Task statement — Repeat exactly each line of the data provided below.

───── Exercise inputs ─────

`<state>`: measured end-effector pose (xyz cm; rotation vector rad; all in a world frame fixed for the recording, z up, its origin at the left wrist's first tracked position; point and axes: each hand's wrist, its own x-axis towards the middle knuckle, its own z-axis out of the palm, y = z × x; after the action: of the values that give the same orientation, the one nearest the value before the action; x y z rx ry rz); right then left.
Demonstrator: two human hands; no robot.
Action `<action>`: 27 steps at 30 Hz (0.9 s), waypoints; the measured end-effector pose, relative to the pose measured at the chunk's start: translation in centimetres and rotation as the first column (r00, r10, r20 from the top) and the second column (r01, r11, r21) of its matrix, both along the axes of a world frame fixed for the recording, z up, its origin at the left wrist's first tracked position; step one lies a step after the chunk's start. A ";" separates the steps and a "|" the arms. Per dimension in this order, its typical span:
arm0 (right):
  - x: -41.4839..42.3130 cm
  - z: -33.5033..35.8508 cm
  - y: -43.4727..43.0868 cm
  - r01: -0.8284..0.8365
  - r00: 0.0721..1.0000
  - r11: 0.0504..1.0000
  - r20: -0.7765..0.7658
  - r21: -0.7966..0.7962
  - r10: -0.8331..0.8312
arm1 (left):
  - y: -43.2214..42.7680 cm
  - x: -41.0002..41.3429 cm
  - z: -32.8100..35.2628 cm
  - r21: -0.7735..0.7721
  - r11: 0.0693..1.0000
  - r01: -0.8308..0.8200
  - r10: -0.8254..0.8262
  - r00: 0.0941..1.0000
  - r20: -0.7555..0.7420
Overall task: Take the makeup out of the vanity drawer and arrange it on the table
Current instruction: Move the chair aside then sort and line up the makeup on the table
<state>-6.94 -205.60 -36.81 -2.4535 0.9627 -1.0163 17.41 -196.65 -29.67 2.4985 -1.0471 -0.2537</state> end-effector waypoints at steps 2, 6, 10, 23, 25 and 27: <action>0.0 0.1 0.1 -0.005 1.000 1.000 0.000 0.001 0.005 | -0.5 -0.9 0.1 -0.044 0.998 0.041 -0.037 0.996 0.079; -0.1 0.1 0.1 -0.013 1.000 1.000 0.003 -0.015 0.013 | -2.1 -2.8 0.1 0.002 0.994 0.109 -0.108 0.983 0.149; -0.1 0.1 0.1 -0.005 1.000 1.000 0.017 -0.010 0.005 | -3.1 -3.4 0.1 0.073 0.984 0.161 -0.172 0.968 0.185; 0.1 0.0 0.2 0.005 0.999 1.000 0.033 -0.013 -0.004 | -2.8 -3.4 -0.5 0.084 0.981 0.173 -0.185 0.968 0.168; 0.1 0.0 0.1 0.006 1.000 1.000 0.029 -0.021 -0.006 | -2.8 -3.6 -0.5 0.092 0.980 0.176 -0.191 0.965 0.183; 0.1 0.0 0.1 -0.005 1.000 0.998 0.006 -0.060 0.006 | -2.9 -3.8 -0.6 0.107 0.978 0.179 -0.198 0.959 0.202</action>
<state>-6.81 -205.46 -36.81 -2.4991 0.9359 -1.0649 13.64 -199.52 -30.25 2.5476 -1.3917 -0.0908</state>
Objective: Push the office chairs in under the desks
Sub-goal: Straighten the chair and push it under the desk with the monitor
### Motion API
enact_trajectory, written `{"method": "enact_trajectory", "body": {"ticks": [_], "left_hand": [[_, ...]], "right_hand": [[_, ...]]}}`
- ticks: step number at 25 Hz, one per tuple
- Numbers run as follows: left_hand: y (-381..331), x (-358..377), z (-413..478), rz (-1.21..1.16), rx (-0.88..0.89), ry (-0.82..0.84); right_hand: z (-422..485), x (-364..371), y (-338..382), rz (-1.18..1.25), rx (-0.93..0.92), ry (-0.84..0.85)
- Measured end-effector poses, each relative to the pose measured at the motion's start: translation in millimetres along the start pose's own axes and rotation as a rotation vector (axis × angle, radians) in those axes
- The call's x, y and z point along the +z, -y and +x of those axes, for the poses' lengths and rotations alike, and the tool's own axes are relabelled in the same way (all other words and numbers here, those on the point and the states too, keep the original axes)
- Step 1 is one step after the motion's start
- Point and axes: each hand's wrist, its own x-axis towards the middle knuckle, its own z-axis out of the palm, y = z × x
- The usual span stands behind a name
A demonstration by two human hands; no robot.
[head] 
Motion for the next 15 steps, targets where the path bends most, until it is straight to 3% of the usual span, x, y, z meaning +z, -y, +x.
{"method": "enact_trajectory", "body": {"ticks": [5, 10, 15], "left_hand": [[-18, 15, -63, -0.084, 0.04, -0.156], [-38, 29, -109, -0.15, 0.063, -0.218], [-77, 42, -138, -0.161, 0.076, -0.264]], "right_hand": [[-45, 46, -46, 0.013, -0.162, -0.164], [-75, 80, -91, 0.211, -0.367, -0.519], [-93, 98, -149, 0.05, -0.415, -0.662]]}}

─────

Response to this task —
`<state>`: measured end-effector pose (xyz cm; rotation vector rad; all in a world frame fixed for the recording, z up, its origin at the left wrist's first tracked position; point and axes: each hand's wrist, its own x-axis towards the middle knuckle, its own z-axis out of the palm, y = z × x; after the action: of the values that give the same orientation, the one nearest the value before the action; x y z rx ry rz); right then left.
Demonstrator: two human hands; no robot.
Action `<action>`: 27 steps at 30 Hz (0.9 s), waypoints; the measured end-effector pose, relative to the pose measured at the chunk's start: translation in centimetres and rotation as the first column (r00, r10, r20 from the top) and the second column (r01, r11, r21) of its matrix, both along the axes of a world frame fixed for the recording, z up, its origin at the left wrist's first tracked position; step one lies a step after the chunk's start. A ";" separates the steps and a "|" the arms. Per dimension in this order, its typical span:
arm0 (right):
  - x: -41.4839..42.3130 cm
  - z: -33.5033..35.8508 cm
  - y: -43.4727..43.0868 cm
  - r01: -0.8284..0.8365
  - r00: 0.0721..1.0000
  - r11: 0.0504..1.0000
  - r20: -0.7765..0.7658
  - r21: -0.7966..0.7962
  - r10: -0.8331..0.8312
arm1 (left):
  - y: -43.2214..42.7680 cm
  - x: -41.0002..41.3429 cm
  - z: -32.8100..35.2628 cm
  - r21: -0.7735..0.7721
  - r11: 0.0693..1.0000
  - r01: -0.8308..0.8200
  - r10: -0.8254..0.8262
  - r00: 0.0941..1.0000
  - r20: -0.7555..0.7420
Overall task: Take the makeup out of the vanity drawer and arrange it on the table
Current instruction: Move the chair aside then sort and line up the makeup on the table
<state>-6.94 -205.60 -36.81 -2.4535 0.9627 -1.0163 17.41 -196.65 -29.67 2.4985 -1.0471 -0.2537</state> end-effector waypoints at steps 2, 6, 10, 23, 25 and 27: <action>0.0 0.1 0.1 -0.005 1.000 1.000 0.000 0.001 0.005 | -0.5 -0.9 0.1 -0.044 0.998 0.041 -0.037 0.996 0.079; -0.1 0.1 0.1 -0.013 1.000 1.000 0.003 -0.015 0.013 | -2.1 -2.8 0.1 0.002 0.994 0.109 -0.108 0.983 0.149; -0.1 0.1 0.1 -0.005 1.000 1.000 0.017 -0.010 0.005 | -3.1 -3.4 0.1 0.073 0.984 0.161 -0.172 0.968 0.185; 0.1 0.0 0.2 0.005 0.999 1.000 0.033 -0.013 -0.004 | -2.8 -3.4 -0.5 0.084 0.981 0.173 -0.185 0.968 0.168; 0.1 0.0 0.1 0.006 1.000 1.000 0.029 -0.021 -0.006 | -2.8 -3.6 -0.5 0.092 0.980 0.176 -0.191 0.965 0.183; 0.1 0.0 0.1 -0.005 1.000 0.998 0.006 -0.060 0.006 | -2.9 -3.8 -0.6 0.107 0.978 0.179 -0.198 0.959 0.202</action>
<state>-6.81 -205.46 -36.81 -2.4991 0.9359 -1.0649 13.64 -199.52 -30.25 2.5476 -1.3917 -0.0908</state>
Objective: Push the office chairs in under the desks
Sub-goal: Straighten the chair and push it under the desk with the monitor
### Motion API
enact_trajectory, written `{"method": "enact_trajectory", "body": {"ticks": [_], "left_hand": [[_, ...]], "right_hand": [[_, ...]]}}`
- ticks: step number at 25 Hz, one per tuple
- Numbers run as follows: left_hand: y (-381..331), x (-358..377), z (-413..478), rz (-1.21..1.16), rx (-0.88..0.89), ry (-0.82..0.84); right_hand: z (-422..485), x (-364..371), y (-338..382), rz (-1.18..1.25), rx (-0.93..0.92), ry (-0.84..0.85)
- Measured end-effector poses, each relative to the pose measured at the motion's start: translation in millimetres along the start pose's own axes and rotation as a rotation vector (axis × angle, radians) in those axes
- The call's x, y and z point along the +z, -y and +x of those axes, for the poses' lengths and rotations alike, and the tool's own axes are relabelled in the same way (all other words and numbers here, those on the point and the states too, keep the original axes)
- Step 1 is one step after the motion's start
- Point and axes: each hand's wrist, its own x-axis towards the middle knuckle, its own z-axis out of the palm, y = z × x
- The usual span stands behind a name
A demonstration by two human hands; no robot.
[head] 
Motion for the next 15 steps, targets where the path bends most, until it is straight to 3% of the usual span, x, y, z meaning +z, -y, +x.
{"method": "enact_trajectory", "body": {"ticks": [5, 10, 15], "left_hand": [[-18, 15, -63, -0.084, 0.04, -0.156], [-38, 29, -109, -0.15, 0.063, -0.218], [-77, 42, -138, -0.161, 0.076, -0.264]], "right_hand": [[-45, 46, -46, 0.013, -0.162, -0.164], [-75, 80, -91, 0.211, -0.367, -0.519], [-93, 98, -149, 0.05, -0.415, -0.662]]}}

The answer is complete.